Afuera, la nieve cae a un ritmo constante durante el resto del día: copos pesados y húmedos que comban el techo de la tienda y se adhieren como percebes al casco vuelto hacia arriba del bote restante. Sumner está tembloroso y aterido; le duelen los huesos, le pican y palpitan los globos oculares. No puede dormir ni orinar, aunque desea vivamente hacer ambas cosas. Mientras yace inmóvil, acuden a su mente atormentada fragmentos confusos de la Ilíada: las naves negras, la brecha en la muralla, Apolo con apariencia de buitre, Zeus sentado en una nube. Cuando sale de la tienda a defecar, reina la oscuridad y un frío glacial. Se acuclilla, separa sus nalgas caídas y deja escapar un líquido verde y caliente de sus entrañas. La claridad de la luna está empañada por las nubes; la nieve arrecia sobre la extensa bahía, acumulándose sobre los témpanos y disolviéndose en las aguas negras que hay entre ellos. El aire gélido le arruga y le encoge las pelotas. Se abrocha los calzones, se gira para regresar a la tienda y entonces, a cincuenta metros, en la playa de grava, ve a un oso.

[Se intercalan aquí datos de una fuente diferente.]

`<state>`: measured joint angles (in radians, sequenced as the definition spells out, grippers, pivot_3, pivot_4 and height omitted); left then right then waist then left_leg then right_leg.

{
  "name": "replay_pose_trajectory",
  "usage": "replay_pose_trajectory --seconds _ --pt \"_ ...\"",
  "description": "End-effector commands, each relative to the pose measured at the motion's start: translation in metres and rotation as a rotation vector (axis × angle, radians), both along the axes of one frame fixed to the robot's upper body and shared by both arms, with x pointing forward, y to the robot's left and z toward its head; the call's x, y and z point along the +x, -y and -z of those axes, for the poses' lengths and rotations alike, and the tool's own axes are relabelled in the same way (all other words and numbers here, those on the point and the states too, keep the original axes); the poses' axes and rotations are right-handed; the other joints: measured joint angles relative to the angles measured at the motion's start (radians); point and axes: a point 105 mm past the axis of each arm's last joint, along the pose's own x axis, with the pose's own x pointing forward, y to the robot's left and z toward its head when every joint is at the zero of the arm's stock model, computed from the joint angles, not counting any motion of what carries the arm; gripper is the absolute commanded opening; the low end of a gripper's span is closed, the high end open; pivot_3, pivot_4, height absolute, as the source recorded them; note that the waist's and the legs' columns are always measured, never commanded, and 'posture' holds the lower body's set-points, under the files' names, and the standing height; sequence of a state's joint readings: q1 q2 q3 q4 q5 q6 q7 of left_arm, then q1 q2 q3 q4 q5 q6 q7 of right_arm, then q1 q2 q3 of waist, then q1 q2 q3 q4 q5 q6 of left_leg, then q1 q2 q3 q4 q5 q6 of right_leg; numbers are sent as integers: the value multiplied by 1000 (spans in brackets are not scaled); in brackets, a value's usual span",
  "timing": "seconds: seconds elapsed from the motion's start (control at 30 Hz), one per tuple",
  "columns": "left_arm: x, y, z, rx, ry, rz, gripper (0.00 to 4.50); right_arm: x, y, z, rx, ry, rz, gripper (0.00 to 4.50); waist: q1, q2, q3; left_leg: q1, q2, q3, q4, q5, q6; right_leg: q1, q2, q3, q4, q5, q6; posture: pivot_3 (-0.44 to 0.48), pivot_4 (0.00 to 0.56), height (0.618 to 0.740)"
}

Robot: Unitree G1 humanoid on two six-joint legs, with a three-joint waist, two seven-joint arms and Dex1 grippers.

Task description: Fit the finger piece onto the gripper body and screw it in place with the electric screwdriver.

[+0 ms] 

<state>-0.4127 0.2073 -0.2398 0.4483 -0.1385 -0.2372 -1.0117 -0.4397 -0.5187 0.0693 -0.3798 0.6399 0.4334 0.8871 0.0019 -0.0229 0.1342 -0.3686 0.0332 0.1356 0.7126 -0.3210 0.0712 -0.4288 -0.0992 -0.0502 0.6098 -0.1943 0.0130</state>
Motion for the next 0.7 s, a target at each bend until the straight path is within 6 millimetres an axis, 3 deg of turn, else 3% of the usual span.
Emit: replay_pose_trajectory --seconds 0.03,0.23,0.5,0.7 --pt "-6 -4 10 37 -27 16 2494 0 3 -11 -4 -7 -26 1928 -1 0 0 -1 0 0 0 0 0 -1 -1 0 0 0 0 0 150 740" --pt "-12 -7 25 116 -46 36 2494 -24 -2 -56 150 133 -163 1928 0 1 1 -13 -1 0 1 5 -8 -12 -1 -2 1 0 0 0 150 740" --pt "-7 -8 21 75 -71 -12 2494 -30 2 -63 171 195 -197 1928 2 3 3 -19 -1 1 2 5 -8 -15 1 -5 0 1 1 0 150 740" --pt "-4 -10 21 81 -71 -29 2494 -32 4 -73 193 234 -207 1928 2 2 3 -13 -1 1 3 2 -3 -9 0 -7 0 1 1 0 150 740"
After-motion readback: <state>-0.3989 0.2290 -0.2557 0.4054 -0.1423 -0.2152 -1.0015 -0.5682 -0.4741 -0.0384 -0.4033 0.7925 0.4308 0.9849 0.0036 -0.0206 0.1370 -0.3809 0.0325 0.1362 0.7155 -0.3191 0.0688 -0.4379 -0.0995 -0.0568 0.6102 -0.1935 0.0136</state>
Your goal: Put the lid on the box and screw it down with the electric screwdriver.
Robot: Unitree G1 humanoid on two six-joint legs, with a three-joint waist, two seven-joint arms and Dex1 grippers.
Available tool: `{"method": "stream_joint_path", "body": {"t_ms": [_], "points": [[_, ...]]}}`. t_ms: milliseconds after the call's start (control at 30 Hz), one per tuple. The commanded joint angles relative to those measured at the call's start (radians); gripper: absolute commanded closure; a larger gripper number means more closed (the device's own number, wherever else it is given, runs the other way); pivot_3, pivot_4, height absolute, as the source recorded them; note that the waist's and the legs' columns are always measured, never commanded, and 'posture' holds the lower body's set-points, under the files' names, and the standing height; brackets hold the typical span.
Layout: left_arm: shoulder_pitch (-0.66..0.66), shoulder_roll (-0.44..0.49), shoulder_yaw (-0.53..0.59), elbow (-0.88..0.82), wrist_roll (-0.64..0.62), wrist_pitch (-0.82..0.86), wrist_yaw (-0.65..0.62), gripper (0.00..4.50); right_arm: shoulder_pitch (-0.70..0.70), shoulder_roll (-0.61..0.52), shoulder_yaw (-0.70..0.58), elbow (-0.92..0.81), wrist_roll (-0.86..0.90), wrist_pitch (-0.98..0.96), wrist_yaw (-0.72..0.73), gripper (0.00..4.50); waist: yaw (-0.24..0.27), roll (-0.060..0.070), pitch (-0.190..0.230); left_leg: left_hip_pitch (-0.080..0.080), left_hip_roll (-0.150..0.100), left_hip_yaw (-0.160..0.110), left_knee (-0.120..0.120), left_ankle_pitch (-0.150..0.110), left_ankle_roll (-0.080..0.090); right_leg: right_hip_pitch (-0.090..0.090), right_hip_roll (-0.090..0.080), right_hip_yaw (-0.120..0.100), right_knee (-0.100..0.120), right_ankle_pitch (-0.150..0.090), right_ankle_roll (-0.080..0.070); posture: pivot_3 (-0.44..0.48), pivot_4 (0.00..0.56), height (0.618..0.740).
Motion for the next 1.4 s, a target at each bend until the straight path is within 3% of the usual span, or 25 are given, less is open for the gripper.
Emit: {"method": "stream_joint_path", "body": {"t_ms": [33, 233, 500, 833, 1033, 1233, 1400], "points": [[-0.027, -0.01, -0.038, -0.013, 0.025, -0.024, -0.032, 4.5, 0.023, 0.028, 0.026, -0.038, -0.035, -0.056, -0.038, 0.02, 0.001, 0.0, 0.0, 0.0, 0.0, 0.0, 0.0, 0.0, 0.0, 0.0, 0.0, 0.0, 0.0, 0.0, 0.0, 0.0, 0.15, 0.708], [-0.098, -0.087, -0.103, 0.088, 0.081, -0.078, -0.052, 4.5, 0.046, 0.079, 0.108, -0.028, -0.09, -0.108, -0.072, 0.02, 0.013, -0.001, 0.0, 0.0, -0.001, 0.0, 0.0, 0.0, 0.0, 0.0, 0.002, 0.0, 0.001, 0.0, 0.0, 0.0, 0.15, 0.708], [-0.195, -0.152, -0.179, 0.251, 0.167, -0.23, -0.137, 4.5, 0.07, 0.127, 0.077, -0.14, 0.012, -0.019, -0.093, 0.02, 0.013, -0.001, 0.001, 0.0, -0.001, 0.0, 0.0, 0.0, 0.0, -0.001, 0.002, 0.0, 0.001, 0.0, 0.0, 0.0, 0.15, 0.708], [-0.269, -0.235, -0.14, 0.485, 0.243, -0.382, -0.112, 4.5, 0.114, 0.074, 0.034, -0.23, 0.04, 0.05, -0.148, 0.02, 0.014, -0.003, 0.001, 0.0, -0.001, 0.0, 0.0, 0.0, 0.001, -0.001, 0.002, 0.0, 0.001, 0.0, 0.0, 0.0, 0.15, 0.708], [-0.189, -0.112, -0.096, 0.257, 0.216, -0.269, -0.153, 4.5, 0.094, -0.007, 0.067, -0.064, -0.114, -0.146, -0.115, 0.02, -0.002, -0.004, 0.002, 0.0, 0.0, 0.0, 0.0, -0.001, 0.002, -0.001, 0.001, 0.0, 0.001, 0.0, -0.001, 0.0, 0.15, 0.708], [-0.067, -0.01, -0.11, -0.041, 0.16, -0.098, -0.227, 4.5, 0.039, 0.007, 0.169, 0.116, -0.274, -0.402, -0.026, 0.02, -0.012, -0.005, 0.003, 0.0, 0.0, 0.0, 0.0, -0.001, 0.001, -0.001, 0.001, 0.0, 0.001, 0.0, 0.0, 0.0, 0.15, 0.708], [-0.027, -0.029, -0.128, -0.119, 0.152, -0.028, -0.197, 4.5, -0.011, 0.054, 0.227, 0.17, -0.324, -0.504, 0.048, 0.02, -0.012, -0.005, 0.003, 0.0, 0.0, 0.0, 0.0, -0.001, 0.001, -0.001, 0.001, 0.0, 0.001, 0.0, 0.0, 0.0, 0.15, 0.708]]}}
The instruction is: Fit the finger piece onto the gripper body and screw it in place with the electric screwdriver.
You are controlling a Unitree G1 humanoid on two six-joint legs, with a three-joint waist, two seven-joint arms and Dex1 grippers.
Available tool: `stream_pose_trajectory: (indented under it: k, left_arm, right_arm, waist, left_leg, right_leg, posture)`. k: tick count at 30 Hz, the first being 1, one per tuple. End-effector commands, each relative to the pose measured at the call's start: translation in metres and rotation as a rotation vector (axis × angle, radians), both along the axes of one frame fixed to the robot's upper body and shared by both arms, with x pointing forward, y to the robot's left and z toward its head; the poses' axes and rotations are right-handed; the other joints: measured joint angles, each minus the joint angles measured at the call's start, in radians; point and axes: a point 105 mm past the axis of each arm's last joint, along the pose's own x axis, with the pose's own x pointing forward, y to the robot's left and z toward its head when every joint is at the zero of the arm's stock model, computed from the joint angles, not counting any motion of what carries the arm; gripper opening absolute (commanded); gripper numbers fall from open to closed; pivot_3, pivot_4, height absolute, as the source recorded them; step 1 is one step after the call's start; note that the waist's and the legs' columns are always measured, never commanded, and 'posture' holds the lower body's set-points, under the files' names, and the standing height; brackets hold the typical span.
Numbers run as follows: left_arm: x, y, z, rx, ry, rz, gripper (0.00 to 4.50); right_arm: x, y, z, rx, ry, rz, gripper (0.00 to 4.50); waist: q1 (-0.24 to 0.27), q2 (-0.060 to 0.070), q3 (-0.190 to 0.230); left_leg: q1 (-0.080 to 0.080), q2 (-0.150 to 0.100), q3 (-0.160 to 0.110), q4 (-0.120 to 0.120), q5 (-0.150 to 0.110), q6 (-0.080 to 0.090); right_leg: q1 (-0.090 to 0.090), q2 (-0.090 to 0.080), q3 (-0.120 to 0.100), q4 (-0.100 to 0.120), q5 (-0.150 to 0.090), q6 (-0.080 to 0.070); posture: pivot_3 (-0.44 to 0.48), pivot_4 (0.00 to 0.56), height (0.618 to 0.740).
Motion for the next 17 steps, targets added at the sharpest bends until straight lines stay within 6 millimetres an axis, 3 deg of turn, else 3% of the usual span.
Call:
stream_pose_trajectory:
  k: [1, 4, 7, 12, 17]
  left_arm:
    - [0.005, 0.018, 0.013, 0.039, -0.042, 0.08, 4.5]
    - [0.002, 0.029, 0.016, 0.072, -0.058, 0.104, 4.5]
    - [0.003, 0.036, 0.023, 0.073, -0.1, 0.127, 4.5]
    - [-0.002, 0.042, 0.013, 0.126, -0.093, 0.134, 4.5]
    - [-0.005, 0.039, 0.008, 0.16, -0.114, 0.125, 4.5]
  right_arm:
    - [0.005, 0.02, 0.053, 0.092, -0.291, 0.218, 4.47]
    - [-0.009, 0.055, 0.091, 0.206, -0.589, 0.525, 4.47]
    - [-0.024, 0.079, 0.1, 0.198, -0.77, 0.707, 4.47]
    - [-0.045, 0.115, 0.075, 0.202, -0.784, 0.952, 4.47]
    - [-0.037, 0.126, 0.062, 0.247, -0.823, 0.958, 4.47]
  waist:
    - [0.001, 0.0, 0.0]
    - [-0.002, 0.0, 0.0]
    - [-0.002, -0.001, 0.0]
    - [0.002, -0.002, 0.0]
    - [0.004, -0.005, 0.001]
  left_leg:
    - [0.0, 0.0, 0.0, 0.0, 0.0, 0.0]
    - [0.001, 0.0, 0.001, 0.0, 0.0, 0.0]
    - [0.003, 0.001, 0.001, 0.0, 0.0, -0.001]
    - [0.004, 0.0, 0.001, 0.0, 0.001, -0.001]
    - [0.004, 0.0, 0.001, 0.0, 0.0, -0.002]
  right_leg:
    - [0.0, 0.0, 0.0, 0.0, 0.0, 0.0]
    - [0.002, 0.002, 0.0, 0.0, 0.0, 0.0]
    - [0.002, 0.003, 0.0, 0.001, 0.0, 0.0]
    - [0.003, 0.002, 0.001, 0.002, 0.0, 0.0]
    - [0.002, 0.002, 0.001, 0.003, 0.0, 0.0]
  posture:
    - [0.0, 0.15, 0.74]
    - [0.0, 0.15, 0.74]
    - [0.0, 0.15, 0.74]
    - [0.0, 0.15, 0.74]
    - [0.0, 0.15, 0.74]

El animal tiene alzada su cabeza, afilada y angulosa como la de una serpiente; su ancho cuerpo, de hombros pesados y lomos poderosos, permanece inmóvil y aplomado. Sumner, protegiéndose los ojos de la nieve con una mano, da muy despacio un paso hacia delante y se detiene. El oso no hace ningún caso. Husmea el suelo y, con mucha calma, da una vuelta entera sobre sí mismo, acabando en la misma posición. Sumner permanece inmóvil, observando. El oso se le acerca, pero él no se mueve de su sitio. Ahora ve con claridad la textura de su pelaje, la silueta negra de sus garras en la nieve. El oso bosteza una vez, muestra los colmillos; después, sin previo aviso ni propósito definido, se alza sobre las patas traseras como una atracción de circo y permanece un momento oscilando, erguido como un obelisco de piedra contra el cielo de peltre manchado por la claridad de la luna.

A Sumner le llega entonces desde detrás, como surgiendo de los acantilados, un rugido repentino, un enorme aullido sinfónico, dolorido, primitivo y, sin embargo, humano; un grito más allá de las palabras y el lenguaje, le parece a él, un grito coral, telúrico, como las voces reunidas de los condenados. Lleno de terror, se vuelve para mirar. Pero allí no hay nada, solo la nieve y la noche y, más allá, ese vasto y desierto territorio que se extiende hacia el oeste, abrupto, inimaginable, envolviendo como una corteza el tronco oscuro del planeta. El oso permanece en equilibrio unos instantes más; luego se deja caer sobre las patas delanteras, gira en redondo e, inexorablemente pero sin prisas, empieza a alejarse.